KiCad Ver.9シリーズに搭載された新機能「ジョブセット」についてご紹介します。この機能を利用することで、回路図やプリント基板の設計・修正作業におけるフィードバックの漏れやバージョンのずれ、データ生成漏れといったトラブルを防ぐことができます。
ジョブセットの準備
まずは、KiCadの管理ウィンドウのメニューからジョブセットファイルを準備しましょう。初めてファイルを作成する場合は、「新規ジョブセットファイル」を選択して設定保存用のファイルを作成してください。すでにジョブセットを登録している場合は、以前の設定を読み込むことも可能です。

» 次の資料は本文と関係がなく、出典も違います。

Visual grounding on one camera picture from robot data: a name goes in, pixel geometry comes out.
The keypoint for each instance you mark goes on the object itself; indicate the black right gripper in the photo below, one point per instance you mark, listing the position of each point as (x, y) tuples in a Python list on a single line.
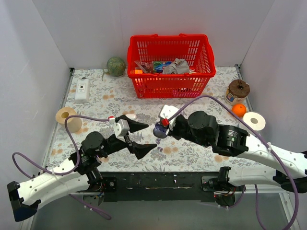
[(174, 126)]

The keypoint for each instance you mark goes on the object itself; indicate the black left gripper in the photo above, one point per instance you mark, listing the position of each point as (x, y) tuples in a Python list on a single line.
[(128, 139)]

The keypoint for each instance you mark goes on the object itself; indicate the white earbud charging case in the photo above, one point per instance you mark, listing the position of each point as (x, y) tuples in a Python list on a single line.
[(131, 116)]

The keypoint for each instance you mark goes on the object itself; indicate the purple earbud charging case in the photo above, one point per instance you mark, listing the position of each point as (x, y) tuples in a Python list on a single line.
[(160, 131)]

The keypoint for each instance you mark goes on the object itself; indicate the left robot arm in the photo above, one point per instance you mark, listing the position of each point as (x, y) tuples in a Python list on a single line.
[(79, 172)]

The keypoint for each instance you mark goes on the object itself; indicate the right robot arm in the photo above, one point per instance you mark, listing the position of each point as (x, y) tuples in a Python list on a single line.
[(282, 168)]

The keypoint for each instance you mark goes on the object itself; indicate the orange fruit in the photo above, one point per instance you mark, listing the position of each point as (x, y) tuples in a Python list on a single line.
[(239, 109)]

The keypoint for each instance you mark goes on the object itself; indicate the floral patterned table mat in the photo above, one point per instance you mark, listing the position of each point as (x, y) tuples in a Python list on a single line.
[(116, 96)]

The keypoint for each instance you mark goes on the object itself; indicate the white toilet paper roll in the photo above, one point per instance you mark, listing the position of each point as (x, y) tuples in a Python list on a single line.
[(255, 120)]

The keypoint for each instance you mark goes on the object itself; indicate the brown lidded jar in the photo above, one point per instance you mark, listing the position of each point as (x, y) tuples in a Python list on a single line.
[(236, 92)]

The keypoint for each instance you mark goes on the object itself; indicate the white rectangular device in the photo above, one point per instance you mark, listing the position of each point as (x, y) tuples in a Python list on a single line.
[(82, 92)]

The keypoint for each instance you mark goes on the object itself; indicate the crumpled grey bag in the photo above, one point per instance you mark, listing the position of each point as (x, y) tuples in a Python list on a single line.
[(178, 66)]

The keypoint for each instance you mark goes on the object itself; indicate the green melon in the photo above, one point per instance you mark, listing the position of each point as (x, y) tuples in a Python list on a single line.
[(116, 66)]

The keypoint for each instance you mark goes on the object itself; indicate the red plastic shopping basket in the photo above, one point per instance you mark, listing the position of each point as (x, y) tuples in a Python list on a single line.
[(149, 54)]

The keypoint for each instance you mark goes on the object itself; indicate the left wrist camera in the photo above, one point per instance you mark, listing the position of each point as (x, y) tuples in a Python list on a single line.
[(120, 126)]

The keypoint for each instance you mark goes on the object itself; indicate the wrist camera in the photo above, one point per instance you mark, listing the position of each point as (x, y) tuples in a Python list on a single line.
[(166, 112), (120, 126)]

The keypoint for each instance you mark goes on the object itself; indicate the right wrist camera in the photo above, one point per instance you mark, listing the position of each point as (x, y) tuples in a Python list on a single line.
[(166, 112)]

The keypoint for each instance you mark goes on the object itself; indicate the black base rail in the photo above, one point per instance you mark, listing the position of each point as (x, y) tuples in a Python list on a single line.
[(158, 186)]

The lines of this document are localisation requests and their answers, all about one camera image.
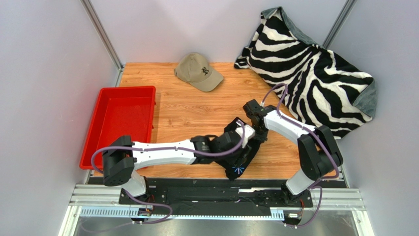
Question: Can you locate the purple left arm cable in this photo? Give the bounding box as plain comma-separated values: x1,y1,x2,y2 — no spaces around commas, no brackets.
80,119,246,234

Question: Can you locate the red plastic tray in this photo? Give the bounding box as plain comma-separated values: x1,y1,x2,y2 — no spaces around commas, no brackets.
79,86,156,170

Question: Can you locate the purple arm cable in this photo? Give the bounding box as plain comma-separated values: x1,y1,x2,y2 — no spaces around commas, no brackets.
262,83,341,229
80,119,246,234

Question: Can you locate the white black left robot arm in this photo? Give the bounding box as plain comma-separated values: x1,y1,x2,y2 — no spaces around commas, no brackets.
101,121,256,197

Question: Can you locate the zebra print blanket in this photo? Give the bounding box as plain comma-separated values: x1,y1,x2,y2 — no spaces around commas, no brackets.
234,7,378,139

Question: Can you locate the beige baseball cap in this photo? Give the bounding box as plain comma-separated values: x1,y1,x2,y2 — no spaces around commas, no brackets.
174,53,224,92

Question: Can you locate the black t shirt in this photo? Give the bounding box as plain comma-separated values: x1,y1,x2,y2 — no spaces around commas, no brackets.
190,117,261,181

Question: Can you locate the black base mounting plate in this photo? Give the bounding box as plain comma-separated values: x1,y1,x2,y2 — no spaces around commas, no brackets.
88,177,348,217

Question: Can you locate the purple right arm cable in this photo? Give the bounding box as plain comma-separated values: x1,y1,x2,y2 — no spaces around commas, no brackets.
262,83,341,229

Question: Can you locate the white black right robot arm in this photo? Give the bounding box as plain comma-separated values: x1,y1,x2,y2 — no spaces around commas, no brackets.
243,99,343,206

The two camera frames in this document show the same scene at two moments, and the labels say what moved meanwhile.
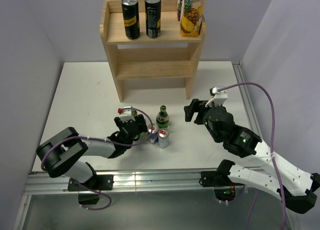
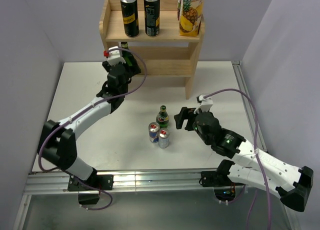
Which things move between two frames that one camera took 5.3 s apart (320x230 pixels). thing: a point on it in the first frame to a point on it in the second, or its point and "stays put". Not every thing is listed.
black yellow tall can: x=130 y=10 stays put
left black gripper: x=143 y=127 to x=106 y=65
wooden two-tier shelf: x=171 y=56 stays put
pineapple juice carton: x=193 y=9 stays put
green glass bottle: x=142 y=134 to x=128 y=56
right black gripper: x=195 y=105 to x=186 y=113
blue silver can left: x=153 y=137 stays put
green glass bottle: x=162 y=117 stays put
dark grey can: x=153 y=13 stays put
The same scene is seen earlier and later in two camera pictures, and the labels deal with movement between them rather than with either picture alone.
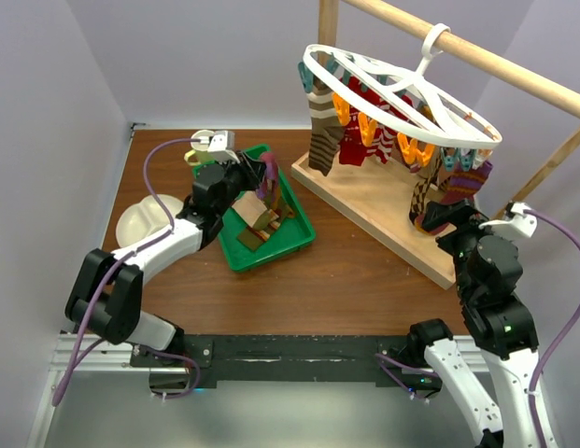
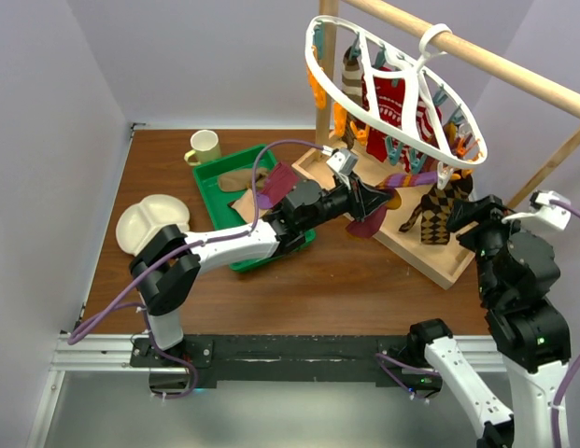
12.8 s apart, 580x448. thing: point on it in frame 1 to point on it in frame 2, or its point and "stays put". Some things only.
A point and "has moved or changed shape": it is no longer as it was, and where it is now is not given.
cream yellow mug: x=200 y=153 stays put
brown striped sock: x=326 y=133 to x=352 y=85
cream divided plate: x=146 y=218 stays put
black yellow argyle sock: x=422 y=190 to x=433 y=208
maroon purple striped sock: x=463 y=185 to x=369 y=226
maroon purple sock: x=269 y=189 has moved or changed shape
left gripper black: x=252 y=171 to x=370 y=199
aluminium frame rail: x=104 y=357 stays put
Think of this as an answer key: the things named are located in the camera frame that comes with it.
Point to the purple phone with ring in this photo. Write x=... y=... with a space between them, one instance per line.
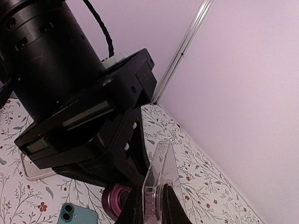
x=113 y=199

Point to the aluminium frame post back left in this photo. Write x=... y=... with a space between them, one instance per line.
x=182 y=49

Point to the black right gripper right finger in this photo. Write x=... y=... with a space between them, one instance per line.
x=172 y=210

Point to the floral patterned table mat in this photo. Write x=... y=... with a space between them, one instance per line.
x=208 y=196

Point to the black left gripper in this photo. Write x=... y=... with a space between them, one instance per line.
x=48 y=62

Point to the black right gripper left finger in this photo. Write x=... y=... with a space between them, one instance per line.
x=132 y=211

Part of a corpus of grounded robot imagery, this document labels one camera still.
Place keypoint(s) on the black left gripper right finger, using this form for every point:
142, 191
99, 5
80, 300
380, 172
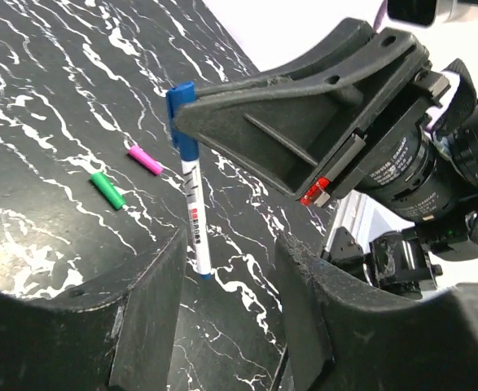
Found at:
343, 334

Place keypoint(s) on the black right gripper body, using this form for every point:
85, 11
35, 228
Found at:
392, 161

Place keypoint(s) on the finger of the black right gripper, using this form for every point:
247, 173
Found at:
273, 131
346, 38

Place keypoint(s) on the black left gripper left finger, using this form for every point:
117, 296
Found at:
114, 332

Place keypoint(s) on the white pen blue end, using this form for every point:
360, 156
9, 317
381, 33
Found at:
193, 190

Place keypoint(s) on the blue pen cap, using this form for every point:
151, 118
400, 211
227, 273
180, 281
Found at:
177, 99

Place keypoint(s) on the purple pen cap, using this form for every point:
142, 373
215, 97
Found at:
145, 160

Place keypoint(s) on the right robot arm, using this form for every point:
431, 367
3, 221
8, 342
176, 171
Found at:
398, 260

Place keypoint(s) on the dark green pen cap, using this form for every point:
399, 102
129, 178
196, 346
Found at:
104, 185

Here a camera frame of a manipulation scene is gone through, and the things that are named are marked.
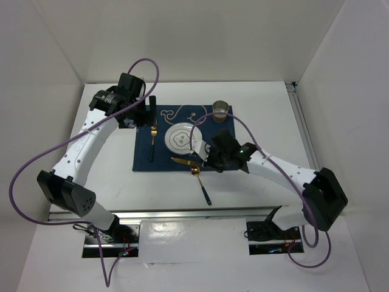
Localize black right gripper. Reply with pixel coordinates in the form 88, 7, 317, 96
199, 145, 229, 173

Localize blue cloth with gold script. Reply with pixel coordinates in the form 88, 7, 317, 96
132, 105, 236, 173

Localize gold fork green handle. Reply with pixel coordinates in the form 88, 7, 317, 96
149, 125, 157, 162

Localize gold spoon green handle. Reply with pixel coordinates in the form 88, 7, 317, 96
190, 167, 212, 206

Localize white plate black rings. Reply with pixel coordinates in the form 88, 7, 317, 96
164, 122, 202, 156

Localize gold knife green handle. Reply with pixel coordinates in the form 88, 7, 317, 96
171, 157, 203, 167

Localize clear glass cup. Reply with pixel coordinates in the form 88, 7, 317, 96
212, 100, 229, 122

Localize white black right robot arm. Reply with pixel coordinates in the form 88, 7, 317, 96
203, 142, 348, 238

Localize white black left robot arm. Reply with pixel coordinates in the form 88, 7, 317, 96
37, 86, 157, 243

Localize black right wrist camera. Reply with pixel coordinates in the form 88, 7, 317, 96
211, 129, 240, 153

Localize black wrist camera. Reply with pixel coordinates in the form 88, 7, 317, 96
211, 129, 240, 153
117, 73, 146, 99

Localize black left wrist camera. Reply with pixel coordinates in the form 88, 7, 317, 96
117, 73, 146, 99

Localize aluminium front rail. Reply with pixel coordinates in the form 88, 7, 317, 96
47, 206, 335, 222

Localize aluminium rail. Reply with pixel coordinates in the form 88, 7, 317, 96
284, 82, 322, 170
47, 206, 335, 222

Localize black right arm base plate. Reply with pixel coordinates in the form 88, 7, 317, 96
244, 220, 301, 242

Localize aluminium right side rail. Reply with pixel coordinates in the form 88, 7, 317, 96
284, 82, 322, 170

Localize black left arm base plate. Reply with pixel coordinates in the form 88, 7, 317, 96
81, 225, 139, 247

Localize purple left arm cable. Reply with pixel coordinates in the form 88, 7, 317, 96
9, 57, 161, 287

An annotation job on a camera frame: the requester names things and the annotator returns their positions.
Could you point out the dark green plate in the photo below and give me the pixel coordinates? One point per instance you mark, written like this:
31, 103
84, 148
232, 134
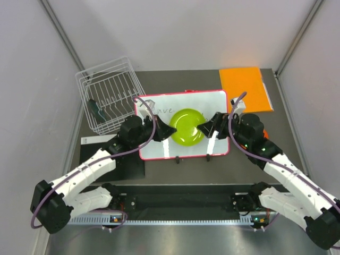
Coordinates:
96, 111

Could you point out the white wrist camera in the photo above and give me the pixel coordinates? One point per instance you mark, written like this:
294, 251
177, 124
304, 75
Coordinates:
238, 108
145, 109

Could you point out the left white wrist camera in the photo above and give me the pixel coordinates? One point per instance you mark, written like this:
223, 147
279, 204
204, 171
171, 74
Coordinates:
145, 109

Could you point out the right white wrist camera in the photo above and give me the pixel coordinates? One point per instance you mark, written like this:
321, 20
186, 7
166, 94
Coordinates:
238, 108

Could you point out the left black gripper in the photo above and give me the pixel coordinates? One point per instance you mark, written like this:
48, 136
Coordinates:
163, 130

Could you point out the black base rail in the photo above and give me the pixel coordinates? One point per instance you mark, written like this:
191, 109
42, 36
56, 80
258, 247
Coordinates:
131, 198

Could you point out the red framed whiteboard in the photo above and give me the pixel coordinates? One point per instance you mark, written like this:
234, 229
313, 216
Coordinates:
207, 103

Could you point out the orange folder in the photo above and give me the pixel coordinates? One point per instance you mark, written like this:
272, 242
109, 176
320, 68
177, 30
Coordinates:
235, 81

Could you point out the grey cable duct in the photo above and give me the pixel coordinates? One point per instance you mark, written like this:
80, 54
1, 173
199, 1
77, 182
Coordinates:
113, 220

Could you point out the black tablet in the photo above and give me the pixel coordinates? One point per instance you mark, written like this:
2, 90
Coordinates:
129, 167

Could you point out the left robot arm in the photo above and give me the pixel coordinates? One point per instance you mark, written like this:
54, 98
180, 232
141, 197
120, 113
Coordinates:
55, 203

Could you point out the white wire dish rack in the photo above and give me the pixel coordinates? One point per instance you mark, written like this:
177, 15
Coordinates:
112, 85

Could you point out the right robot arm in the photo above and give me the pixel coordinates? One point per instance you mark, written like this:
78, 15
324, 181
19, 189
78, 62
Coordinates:
306, 204

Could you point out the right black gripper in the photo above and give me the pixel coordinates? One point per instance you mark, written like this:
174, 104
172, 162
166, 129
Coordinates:
218, 123

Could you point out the lime green plate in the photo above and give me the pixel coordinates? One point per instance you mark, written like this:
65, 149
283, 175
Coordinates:
185, 122

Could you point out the orange plate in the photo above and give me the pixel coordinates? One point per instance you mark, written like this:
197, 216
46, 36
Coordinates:
265, 133

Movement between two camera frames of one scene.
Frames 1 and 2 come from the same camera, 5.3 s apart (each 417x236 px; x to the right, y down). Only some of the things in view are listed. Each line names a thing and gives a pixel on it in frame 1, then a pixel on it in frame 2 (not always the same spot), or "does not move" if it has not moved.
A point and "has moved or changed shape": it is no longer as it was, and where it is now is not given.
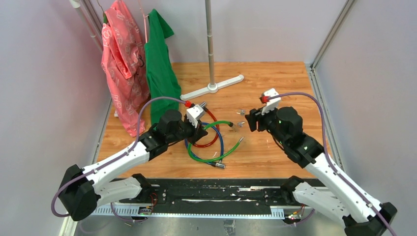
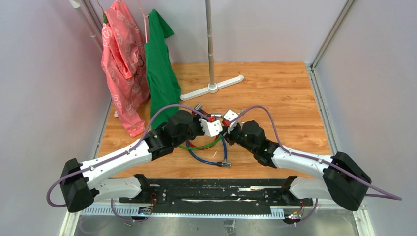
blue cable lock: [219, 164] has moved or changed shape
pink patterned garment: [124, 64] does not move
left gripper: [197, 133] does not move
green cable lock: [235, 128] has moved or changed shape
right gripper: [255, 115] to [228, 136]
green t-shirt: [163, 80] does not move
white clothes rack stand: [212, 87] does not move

ジョブセットファイルを読み込むと、右側の画面に新しいタブが追加されます。従来のKiCadの設定画面と同じレイアウトになっているため、使い慣れた操作で設定を進めることができます。

ジョブの登録
ジョブセットファイルを作成したら、画面下部の「+」アイコンをクリックしてジョブを登録します。
「ジョブのタイプを選択」ウィンドウが開くので、出力したいジョブを選択して追加します。

注意点
- このウィンドウでは、新規ジョブを一つずつしか選択できません。同時に複数選択できないため、「+」ボタンを繰り返し押して必要なジョブを追加する必要があります。
- ジョブの表示順が「PCBエディター → 回路図エディター」となっているため、回路図 → PCBの順で作業を進めたい場合は注意が必要です。
ジョブを選択すると、対応する各エディターが起動し、詳細設定のウィンドウが開きます。必要に応じて各種設定を行ってください。

出力の設定
ジョブセットの登録が完了したら、画面右側で「出力」の設定を行います。新規ジョブセットファイルの初期状態では出力先が未設定のため、「出力」項目はグレーアウトされています。
- 右下の「+」ボタンをクリックし、出力タイプを選択します。
- アーカイブを選択すると、生成されたファイルをまとめたZipファイルが作成されます。
- フォルダを選択すると、指定したフォルダにファイルが保存されます。

現時点での課題と今後の期待
筆者が試した時点では、「回路図のPDF生成」がうまく動作せずジョブセットファイルからは自動生成できませんでした。ただし、DXF形式でのエクスポートは可能だったため、DXFファイルを回路図として代用するか、回路図のPDFは今のところは回路図エディターで個別に生成する必要がありそうです。
ジョブセット機能は設計作業の履歴管理に便利な機能ですが、現時点ではまだ多少改善の余地が残っている印象です。今後のアップデートに期待しつつ、作業の効率化に活用してみてはいかがでしょうか?